Much to do with hate, but more with love

by El Staplador (elstaplador)



Category: Romeo And Juliet - Shakespeare
Genre: Alternate Universe, Alternate Universe - Canon Divergence, M/M
Language: English
Status: Completed
Published: 2021-02-05
Updated: 2021-02-08
Packaged: 2021-03-17 01:13:35
Rating: Teen And Up Audiences
Warnings: No Archive Warnings Apply
Chapters: 4
Words: 2,279
Publisher: archiveofourown.org
Story URL: https://archiveofourown.org/works/29217003
Author URL: https://archiveofourown.org/users/elstaplador/pseuds/El%20Staplador
Summary: Romeo was not born to hate.(Four paths that might have been taken.)
Relationships: Benvolio/Romeo Montague, Mercutio/Benvolio Montague/Romeo Montague, Mercutio/Romeo Montague, Romeo Montague/Mercutio/Tybalt
Comments: 14
Kudos: 13
Collections: Chocolate Box - Round 6





	1. Chapter 1

**Author's Note:**

  * For [Alley_Skywalker](https://archiveofourown.org/users/Alley_Skywalker/gifts).



> Hope you're enjoying your first Chocolate Box! I liked all your prompts and pairings, and found it difficult to choose, so...

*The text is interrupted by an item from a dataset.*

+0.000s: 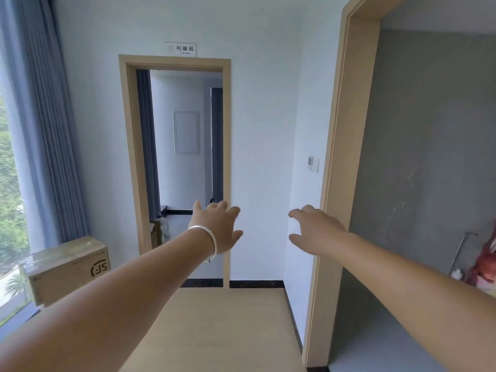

Romeo was not born to hate. He learned his hatred by rote, knowing it to be his duty to his father and his name. He learned it with his letters and his figures; he learned to hate as he learned to lunge and parry, and for the same reason.

Hatred did not burn him, as it did Tybalt, heir to the house of Capulet and all the Capulets’ hatred of the Montagues. When Romeo fled, laughing, from the Capulets’ ball, a few paces behind Benvolio and Mercutio, he did not expect Tybalt to pursue him in hot fury. Still, he did not shrink from Tybalt’s challenge; he drew his sword and returned stroke for stroke.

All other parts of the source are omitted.